Si on suit le résultat de ces expérimentations, les individus sont plus motivés à s’engager lorsqu’un un large éventail de choix leur est offert, mais ils ont plus de mal à gérer les choix complexes et terminent plus mécontents de leur choix que lorsqu’un panel limité leur est proposé.

Plus les individus ont de choix, surtout lorsque ces choix sont similaires les uns aux autres, plus ils tendent à reporter la prise de décision, à chercher de nouvelles alternatives ou à choisir une option par défaut pour ne pas choisir. Plus il faut traiter d’information à propos de ces choix, moins les individus en traitent au moment de la prise de décision. Les capacités de sélection, d’évaluation et d’intégration des individus diminuent en fonction de l’augmentation du nombre d’alternatives. Cela pourrait signifier que les individus ont tendance à simplifier leur méthode de prise de décision devant des choix complexes en ayant recours à des schémas simples.

En effet, une autre étude a montré que 21% des gens utilisent des stratégies d’élimination quand trois options leur sont offertes, 31% quand ce chiffre monte à six…et 77% quand il y en a neuf !

En d’autres termes, il existerait en effet une « tyrannie du choix » : avoir beaucoup d’options peut être démotivant. Si, conformément à la doxa, les individus prennent plus de plaisir à la prise de décision lorsque les choix sont nombreux, ils se sentent néanmoins plus soucieux des conséquences du choix qu’ils vont faire (car ils en sont mécaniquement plus responsables : de nombreuses options nous sont offertes, alors il y en a « forcément » une bonne), ce qui peut créer de la frustration au moment même de la prise de décision et de l’insatisfaction le choix une fois fait. On peut supposer que le fardeau de la responsabilité de choisir entre les bonnes et mauvaises options s’accroît en fonction du nombre d’options. 

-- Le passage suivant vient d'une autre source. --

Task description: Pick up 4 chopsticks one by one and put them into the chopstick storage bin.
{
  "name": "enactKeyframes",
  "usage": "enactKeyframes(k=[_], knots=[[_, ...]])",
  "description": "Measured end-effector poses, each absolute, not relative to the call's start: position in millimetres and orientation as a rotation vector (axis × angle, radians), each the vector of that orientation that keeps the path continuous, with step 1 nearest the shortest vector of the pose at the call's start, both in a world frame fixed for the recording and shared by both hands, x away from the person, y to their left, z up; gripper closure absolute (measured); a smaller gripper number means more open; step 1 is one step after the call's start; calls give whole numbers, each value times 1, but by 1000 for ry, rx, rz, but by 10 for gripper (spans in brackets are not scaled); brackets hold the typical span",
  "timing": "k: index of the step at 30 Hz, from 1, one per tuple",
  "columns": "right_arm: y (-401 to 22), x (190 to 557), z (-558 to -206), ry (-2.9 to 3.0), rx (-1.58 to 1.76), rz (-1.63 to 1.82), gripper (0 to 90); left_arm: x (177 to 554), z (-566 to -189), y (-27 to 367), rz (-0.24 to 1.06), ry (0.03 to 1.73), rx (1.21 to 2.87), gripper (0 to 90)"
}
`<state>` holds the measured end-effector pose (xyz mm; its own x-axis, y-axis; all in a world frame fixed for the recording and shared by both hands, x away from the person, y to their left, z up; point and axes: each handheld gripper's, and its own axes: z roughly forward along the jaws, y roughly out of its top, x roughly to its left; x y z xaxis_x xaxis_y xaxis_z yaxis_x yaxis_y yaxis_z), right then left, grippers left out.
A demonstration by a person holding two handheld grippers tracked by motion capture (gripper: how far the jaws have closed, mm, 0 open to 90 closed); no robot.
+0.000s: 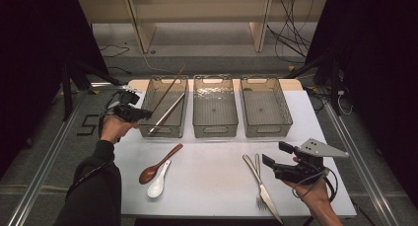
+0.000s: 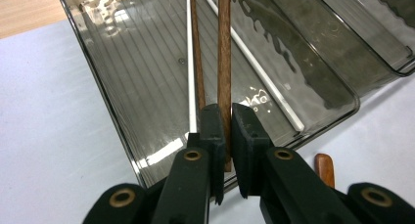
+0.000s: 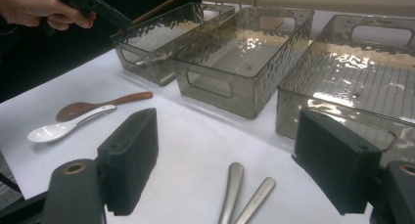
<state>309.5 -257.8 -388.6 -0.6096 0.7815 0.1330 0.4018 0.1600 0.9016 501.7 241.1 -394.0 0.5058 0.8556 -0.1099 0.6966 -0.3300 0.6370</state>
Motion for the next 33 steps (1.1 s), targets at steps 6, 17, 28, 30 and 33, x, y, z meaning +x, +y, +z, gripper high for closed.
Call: enactKeyframes(k=[6,17,28,30,33], knots=[[-258,309,-389,2080,1128,1435,253,503,-399,243,333,1292,2130,836],[-258,310,-389,2080,1127,1437,253,504,-403,244,336,1330,2148,829],[-258,309,-388,2080,1130,1433,253,501,-390,234,320,1356,2110,528],[-258,309,-388,2079,1129,1434,253,500,-387,231,313,1337,2117,498],[-258,309,-388,2078,1129,1434,253,497,-383,227,310,1316,2120,447]])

Plus les individus perçoivent le processus de prise de décision comme une opération nécessitant d’importantes connaissances, plus ils seront enclins à ne pas choisir et à laisser à un expert le pouvoir de choisir à leur place. 

Bref, si l’on suit Barry Schwartz, autre psychologue cité dans l’étude, plus la liberté de l’individu augmente dans le monde moderne, c’est-à-dire plus l’éventail de choix qui lui sont offerts s’accroît, plus il dépend d’autres personnes, des experts, ou des institutions, pour décider à sa place. D’un certain point de vue, on perd paradoxalement en liberté à mesure que s’étend l’éventail de ce que l’on peut choisir.